It might be somewhat complex, as it requires learning the (limited) DSL and thinking through the correct declarative rules to achieve the desired effect, but it provides great power and flexibility in defining reactive narrative systems. Compare it with Inform 7, which is also quite complex to learn and use well. My syntax and engine is significantly more limited than Inform 7, but it uses a similar approach (it is closer to Inform 7 than Twine or CYOA engine for example).

You are right about losing type checking, which is a definite shame. Since the author can define their own world models and contexts, I am limited in what I can type check. I decided that the flexibility of this string based DSL is worth the trade offs, plus it allows authors to create stories without having to know Elm. I do have very stringent parsing errors to catch invalid syntax at runtime, which has been sufficient in the games I am working on in this syntax.

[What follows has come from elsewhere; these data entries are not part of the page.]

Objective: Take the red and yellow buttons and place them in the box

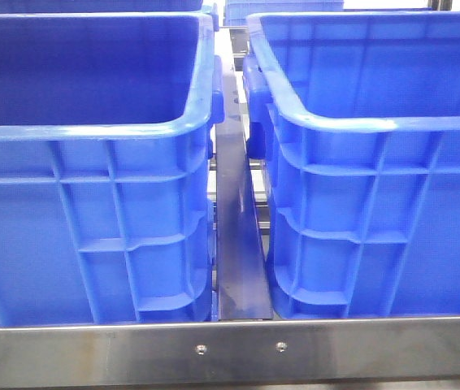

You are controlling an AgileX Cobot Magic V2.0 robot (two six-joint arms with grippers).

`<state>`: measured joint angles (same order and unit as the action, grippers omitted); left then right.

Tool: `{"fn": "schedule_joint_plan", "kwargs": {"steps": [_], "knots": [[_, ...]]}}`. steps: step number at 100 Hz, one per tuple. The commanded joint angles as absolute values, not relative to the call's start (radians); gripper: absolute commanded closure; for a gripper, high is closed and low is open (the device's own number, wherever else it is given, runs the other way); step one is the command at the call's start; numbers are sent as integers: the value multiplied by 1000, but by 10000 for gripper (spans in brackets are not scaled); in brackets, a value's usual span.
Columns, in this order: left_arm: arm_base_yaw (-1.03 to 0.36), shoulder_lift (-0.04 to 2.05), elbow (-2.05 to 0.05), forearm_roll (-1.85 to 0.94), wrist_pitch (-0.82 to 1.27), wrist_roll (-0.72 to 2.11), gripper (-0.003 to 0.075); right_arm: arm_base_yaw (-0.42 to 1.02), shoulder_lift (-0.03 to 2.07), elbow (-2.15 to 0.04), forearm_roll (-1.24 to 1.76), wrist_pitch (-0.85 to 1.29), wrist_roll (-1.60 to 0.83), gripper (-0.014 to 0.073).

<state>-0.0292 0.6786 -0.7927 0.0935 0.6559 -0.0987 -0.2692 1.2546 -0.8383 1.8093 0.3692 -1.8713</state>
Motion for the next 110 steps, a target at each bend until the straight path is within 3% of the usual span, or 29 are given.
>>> {"fn": "schedule_joint_plan", "kwargs": {"steps": [1,12,24,49,110], "knots": [[-28,676,-820,95,585,-106,739,-269,1131,-802,1922,353,-1868,71],[-28,676,-820,95,585,-106,739,-269,1009,-722,1922,337,-1868,114],[-28,676,-820,95,585,-106,739,-269,873,-649,1922,355,-1866,245],[-28,676,-820,95,585,-106,739,-242,719,-570,1922,419,-1865,706],[-28,676,-820,95,587,-106,739,-189,697,-569,1923,429,-1864,688]]}}
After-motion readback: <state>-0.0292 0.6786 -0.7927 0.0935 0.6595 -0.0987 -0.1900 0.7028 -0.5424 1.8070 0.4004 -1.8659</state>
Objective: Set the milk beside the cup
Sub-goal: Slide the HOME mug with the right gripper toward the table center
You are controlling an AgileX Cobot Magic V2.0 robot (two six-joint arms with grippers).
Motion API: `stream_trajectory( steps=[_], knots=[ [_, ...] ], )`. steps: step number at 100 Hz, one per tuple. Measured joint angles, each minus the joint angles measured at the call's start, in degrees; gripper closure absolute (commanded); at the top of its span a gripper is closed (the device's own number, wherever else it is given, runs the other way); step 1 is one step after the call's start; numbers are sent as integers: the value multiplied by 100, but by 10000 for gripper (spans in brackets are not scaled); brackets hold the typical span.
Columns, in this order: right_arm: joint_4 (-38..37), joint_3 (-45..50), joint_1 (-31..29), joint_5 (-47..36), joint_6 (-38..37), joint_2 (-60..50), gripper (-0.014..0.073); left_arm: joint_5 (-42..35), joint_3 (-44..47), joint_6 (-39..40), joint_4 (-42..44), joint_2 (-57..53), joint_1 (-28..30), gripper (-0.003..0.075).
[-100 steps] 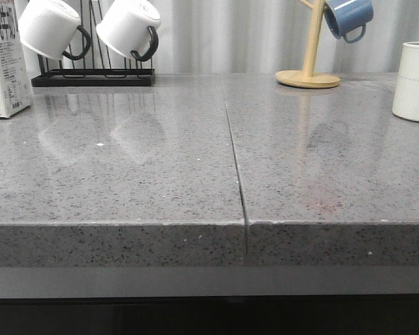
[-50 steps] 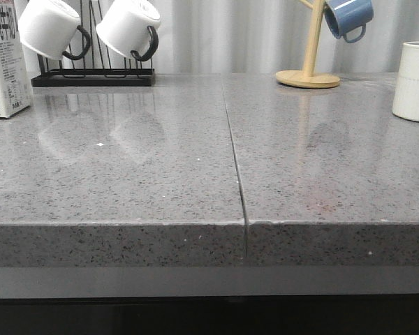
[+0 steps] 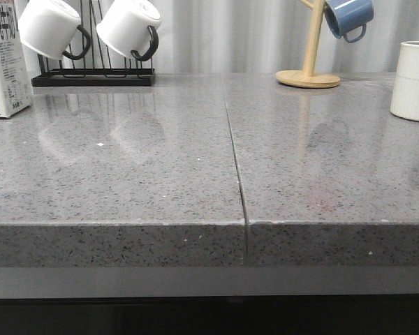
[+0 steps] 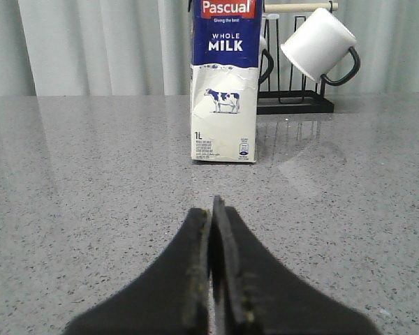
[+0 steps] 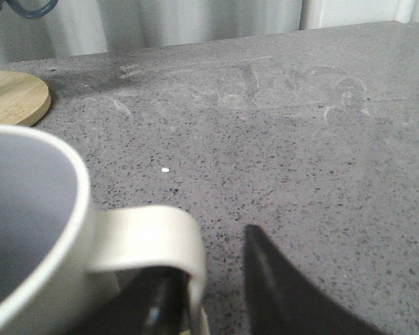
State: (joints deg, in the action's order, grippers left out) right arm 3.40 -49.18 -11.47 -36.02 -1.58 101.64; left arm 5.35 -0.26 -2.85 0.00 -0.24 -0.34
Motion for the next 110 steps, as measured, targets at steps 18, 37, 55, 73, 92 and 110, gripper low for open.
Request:
stream_trajectory(
  steps=[18,37,55,73,92,110],
  knots=[
    [13,-35,0,3,0,12,662,0,0,0,0,0,0,741],
    [25,-35,58,75,0,-25,661,0,0,0,0,0,0,741],
    [33,-35,634,173,9,-327,661,0,0,0,0,0,0,741],
    [33,-47,1587,173,13,-446,661,0,0,0,0,0,0,741],
    [23,-118,2547,173,13,-413,661,0,0,0,0,0,0,741],
    [2,-460,3053,128,13,-8,661,0,0,0,0,0,0,741]
  ],
)
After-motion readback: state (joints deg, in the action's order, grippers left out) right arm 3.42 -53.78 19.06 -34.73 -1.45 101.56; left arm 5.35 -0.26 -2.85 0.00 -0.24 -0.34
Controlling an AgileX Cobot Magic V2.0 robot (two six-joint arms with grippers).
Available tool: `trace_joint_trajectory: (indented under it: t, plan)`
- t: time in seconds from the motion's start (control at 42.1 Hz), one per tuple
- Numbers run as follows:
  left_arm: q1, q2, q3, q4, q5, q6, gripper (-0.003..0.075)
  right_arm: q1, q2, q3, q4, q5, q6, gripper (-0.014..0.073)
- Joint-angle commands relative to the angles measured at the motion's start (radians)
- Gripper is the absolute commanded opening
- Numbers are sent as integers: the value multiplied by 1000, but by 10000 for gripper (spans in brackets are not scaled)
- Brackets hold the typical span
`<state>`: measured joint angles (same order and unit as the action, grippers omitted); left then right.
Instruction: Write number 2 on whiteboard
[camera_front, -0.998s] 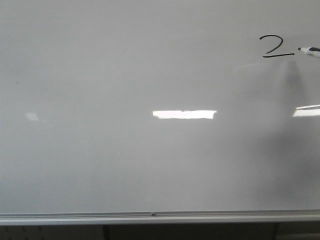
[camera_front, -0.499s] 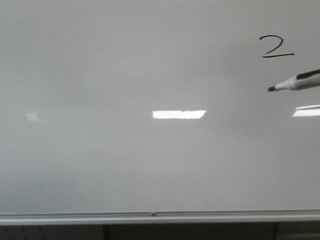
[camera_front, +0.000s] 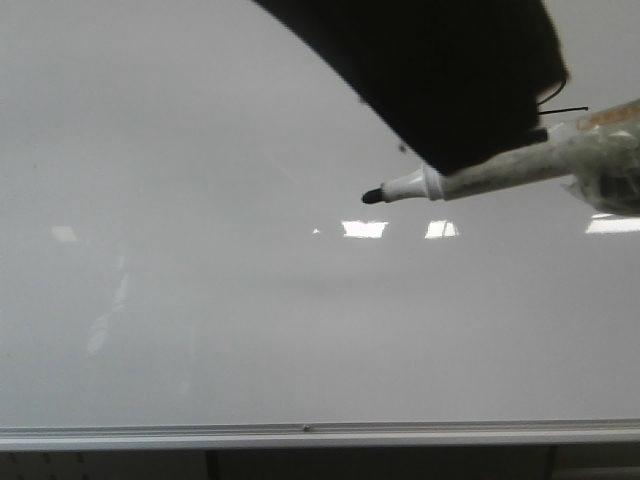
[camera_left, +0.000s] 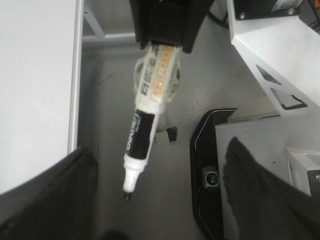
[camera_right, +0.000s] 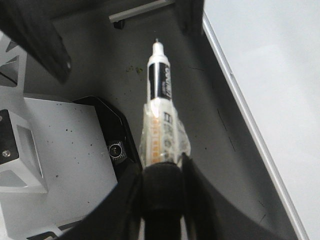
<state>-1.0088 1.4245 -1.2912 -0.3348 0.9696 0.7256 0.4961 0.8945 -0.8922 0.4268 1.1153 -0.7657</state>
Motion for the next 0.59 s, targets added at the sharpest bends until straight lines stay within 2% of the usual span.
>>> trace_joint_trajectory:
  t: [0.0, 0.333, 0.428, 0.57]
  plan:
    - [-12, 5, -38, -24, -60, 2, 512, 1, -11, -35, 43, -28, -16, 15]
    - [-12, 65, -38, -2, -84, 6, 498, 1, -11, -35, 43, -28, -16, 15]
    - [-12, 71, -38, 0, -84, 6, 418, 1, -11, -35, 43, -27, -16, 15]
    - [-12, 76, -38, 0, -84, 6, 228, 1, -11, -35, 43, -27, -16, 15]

The ultimate plan is to allow authors to use a bespoke, collaborative, web-based editing tool to author and manage these entities and rules. The editor provides intelligent auto-completion, with real time in game previews of newly added content. I currently have a prototype of some of these features, and I plan to make it available hopefully in the near future.

Of course, you can always author directly in the native Elm types if you want the strong type safety, but it is much more verbose (see https://package.elm-lang.org/packages/jschomay/elm-narrative-engine/latest/NarrativeEngine-Syntax-RuleParser).

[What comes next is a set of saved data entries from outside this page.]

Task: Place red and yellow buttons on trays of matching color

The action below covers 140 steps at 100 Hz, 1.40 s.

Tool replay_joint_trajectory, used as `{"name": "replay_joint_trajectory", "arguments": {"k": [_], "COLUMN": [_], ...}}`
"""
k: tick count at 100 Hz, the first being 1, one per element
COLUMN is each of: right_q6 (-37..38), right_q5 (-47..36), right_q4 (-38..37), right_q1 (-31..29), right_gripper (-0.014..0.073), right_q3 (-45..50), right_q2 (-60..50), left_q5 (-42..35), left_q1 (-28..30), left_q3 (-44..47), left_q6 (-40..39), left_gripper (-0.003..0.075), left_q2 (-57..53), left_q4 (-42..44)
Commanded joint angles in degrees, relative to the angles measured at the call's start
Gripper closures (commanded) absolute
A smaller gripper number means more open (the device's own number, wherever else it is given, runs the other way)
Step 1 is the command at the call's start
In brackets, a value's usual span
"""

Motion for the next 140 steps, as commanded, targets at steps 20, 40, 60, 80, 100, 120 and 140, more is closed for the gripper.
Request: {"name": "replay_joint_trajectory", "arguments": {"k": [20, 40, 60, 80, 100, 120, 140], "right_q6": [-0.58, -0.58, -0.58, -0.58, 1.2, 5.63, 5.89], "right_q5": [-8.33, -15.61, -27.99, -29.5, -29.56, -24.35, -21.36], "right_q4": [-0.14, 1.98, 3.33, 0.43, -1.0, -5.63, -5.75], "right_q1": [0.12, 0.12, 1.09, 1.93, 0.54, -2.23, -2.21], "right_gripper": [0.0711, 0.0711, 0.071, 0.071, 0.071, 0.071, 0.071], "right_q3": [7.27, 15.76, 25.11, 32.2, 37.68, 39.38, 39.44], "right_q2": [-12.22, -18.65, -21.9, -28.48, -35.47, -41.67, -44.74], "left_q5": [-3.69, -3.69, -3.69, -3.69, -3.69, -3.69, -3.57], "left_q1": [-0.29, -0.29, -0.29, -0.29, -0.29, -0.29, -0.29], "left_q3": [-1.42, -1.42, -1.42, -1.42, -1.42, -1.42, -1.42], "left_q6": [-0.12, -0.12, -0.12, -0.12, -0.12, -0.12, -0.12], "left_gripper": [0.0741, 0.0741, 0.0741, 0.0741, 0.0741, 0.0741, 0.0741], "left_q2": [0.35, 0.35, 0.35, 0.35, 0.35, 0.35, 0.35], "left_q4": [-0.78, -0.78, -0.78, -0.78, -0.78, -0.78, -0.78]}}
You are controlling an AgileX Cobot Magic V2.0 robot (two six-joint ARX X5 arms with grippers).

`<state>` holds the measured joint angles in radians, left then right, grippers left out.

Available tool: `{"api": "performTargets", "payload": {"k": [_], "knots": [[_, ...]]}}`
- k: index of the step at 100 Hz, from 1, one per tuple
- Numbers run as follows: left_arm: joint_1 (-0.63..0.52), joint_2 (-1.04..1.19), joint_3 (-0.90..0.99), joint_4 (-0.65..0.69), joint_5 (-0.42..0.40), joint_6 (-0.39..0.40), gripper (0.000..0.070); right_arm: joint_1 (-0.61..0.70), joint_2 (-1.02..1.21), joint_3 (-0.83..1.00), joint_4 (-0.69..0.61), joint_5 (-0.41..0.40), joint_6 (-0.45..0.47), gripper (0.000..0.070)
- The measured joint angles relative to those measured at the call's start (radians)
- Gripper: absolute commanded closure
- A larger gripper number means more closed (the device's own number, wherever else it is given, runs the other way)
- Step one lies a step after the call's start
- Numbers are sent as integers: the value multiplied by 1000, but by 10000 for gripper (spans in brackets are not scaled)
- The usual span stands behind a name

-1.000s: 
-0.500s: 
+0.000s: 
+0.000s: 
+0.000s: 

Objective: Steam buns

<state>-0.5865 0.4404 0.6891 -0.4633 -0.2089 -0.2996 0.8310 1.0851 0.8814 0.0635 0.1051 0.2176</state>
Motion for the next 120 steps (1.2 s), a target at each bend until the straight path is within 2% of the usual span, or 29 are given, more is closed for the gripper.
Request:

The full code for my engine is posted at https://github.com/jschomay/elm-narrative-engine/tree/6.0.0/src/NarrativeEngine/Core.

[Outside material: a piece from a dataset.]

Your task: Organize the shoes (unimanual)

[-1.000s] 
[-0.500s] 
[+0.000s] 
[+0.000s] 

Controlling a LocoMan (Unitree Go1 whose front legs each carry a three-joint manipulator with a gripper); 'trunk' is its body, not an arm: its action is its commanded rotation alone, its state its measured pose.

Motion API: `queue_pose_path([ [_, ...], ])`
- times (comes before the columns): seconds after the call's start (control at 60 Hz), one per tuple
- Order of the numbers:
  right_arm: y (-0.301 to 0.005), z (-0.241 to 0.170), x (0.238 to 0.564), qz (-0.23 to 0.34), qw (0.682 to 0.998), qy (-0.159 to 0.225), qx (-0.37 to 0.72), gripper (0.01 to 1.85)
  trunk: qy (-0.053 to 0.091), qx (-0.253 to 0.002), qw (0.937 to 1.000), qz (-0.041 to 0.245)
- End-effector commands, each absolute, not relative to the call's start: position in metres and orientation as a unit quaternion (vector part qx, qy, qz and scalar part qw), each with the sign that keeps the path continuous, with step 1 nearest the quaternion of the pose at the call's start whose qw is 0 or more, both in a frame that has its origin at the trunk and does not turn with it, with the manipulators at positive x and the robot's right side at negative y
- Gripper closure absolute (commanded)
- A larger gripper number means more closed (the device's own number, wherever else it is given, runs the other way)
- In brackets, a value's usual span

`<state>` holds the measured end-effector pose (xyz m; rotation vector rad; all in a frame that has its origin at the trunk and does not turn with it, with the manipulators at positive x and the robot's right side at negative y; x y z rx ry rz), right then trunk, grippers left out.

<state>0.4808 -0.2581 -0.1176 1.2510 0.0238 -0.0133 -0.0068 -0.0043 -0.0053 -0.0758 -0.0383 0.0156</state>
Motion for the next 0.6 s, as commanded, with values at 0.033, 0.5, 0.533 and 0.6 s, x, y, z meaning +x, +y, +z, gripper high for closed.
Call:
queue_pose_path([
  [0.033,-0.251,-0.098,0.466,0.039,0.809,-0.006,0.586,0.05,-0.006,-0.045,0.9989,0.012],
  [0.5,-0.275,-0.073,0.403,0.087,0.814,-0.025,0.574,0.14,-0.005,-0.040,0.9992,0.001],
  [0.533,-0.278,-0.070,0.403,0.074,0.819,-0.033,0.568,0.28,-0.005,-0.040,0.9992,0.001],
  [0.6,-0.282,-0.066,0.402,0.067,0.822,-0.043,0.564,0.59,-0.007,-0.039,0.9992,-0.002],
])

I appreciate your interest, and welcome further questions or suggestions. My goal is to make it as simple as possible to create stories that are as dynamic as possible. I think the editor is the last missing piece to bring it all together, and I hope to reveal that as soon as I can.

Jeff,
along with not having a life as I stated earlier, a few posts down, I am apparently incredibly stupid as well, It has been nearly a year or so since you kindly replied and by chance I stumbled upon these posts again as I was trying to get the Elm Narrative Engine running locally again , so when I had asked you about running the Ellie App natively you gave me the 100% correct information to which I then attempted to apply that to the Elm Narrative Engine. It was a frustrating experience and I left it without success feeling like I just wasn’t understanding. What I more appropriately wasn’t doing was asking for the correct help and making sure I knew what I was asking for, when I found ENE it was through the Ellie App sure you had the engine on and I assumed that it was called Ellie App.
I have literally realized this merely ten minutes or so ago and am feeling quite foolish and am rambling now I apologize.
Anyway I am once more going to give running the Elm Narrative Engine a shot on my PC and want to say again thank you and wish me luck, hopefully my fooishness and obvious lack of experience gave you a little bit of a laugh,
Thank you again,

PS Along with my idiocy mentioned above I think I have made this ramble worse by replying to myself attempting to delete it pasting my self reply in a reply to you and now having to add to that to hopefully change it enough that the system will let me post it.
Forehead Smack
I am going to my corner now

Haha, hi Josh. No worries! Hope you have better success this time.

I do have plans to create a javascript wrapper, for this engine, which might make it easier to run locally.

Also, here’s a sneak preview of a visual editor that I have been hinting at for a while: https://jschomay.github.io/ene-editor/. It is still in progress, but it makes it easier to author, and it includes a preview tab. If you copy the strings in the Ellie example into the editor you can play with the example without needing to worry about any of the code. Hopefully I’ll announce more about it soon with better instructions.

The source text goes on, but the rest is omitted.